> **EXERCISE**:
The answer is to be an exact copy of the lines below running from the line with "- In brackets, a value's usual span" down to the line with "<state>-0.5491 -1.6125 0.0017", both ends included, and nothing more.

> **ENTRIES PROVIDED**:
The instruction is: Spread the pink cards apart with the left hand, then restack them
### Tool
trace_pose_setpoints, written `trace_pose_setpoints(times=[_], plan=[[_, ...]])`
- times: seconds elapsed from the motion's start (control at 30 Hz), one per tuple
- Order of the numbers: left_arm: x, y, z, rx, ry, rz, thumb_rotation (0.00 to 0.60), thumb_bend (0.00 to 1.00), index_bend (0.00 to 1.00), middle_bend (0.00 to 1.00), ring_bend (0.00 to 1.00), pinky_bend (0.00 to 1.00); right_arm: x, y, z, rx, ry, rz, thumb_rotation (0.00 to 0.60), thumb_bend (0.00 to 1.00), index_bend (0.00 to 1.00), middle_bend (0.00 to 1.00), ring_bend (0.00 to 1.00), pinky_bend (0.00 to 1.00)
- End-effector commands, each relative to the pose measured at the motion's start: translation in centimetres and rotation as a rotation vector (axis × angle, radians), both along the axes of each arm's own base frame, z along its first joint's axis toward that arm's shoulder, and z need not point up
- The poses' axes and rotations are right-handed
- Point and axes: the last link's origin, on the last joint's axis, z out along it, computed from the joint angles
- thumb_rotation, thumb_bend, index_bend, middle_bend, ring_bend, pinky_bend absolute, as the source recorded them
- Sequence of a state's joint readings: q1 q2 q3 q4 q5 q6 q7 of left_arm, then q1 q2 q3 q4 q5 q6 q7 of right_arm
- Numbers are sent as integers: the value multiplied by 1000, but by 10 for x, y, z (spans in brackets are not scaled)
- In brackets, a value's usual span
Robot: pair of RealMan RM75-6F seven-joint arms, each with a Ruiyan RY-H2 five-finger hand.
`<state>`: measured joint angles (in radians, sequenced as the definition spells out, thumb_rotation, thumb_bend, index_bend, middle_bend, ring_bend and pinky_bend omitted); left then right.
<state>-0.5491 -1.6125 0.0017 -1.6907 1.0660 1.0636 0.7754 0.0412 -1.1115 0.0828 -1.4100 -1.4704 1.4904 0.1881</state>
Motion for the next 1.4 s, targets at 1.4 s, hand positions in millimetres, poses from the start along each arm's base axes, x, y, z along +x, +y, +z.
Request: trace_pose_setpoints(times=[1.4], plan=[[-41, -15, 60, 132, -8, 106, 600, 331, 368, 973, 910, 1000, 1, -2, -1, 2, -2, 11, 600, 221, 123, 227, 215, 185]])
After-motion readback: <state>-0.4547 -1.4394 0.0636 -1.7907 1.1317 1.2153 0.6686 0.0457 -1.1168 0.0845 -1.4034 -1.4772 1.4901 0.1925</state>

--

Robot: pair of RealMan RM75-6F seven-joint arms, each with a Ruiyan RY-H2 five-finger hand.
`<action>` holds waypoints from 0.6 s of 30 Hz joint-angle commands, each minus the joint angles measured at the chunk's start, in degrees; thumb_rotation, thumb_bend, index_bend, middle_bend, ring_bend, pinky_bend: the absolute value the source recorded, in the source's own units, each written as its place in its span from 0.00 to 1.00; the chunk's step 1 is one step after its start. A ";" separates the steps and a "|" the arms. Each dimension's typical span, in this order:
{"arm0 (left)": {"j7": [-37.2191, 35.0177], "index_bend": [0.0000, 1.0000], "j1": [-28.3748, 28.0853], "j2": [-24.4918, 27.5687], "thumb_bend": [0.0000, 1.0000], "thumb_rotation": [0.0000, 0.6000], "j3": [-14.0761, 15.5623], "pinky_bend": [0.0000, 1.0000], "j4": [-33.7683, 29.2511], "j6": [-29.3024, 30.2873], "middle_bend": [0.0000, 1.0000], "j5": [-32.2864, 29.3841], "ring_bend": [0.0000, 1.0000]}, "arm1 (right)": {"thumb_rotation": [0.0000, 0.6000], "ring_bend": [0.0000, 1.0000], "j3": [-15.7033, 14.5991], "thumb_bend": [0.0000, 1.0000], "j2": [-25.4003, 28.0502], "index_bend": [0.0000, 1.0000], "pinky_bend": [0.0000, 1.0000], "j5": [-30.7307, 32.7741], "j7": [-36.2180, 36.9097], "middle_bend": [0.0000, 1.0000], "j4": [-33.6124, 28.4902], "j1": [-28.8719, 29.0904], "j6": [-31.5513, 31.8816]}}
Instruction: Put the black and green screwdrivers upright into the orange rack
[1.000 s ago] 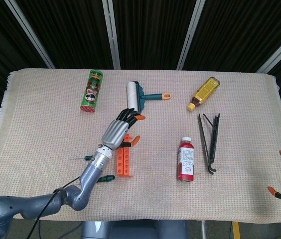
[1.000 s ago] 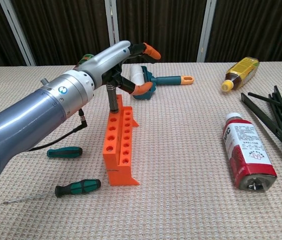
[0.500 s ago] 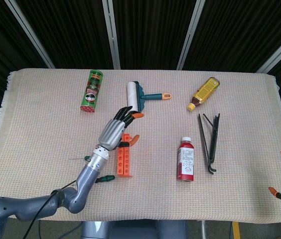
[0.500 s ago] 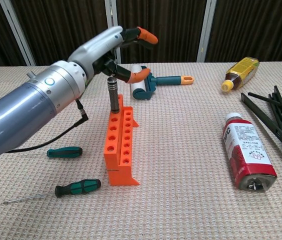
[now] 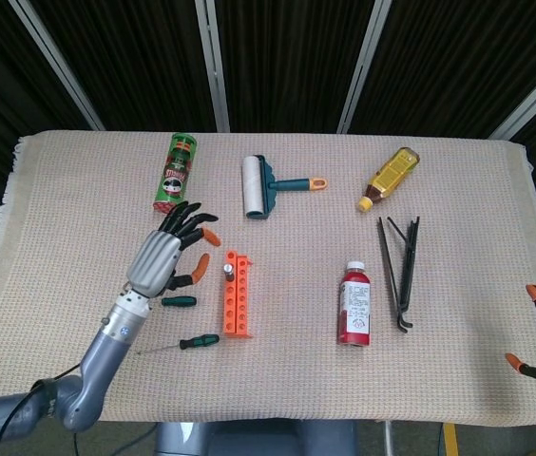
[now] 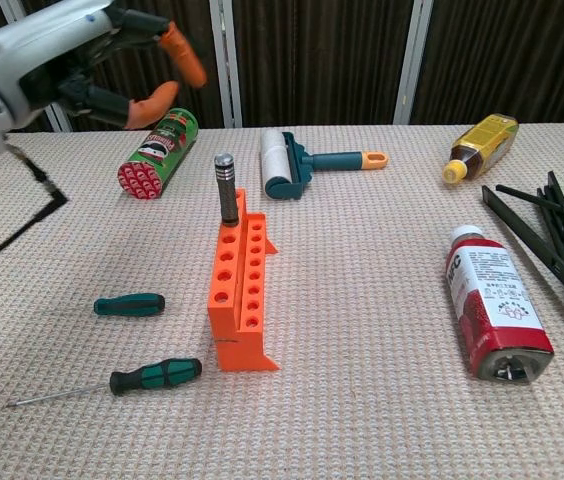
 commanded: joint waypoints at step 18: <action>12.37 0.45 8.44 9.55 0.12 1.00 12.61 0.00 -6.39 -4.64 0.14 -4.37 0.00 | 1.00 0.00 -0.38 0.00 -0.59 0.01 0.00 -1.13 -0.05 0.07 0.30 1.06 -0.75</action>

> **OUTPUT**:
- In brackets, a value's usual span
Robot: pair of RealMan RM75-6F seven-joint arms, each with a Ruiyan RY-H2 five-finger hand.
`<state>`: measured joint angles (in radians, sequenced as the definition spells out, thumb_rotation, thumb_bend, index_bend, middle_bend, ring_bend and pinky_bend omitted); left then right.
<state>-0.5491 -1.6125 0.0017 -1.6907 1.0660 1.0636 0.7754 0.0412 -1.1115 0.0828 -1.4100 -1.4704 1.4904 0.1881</state>

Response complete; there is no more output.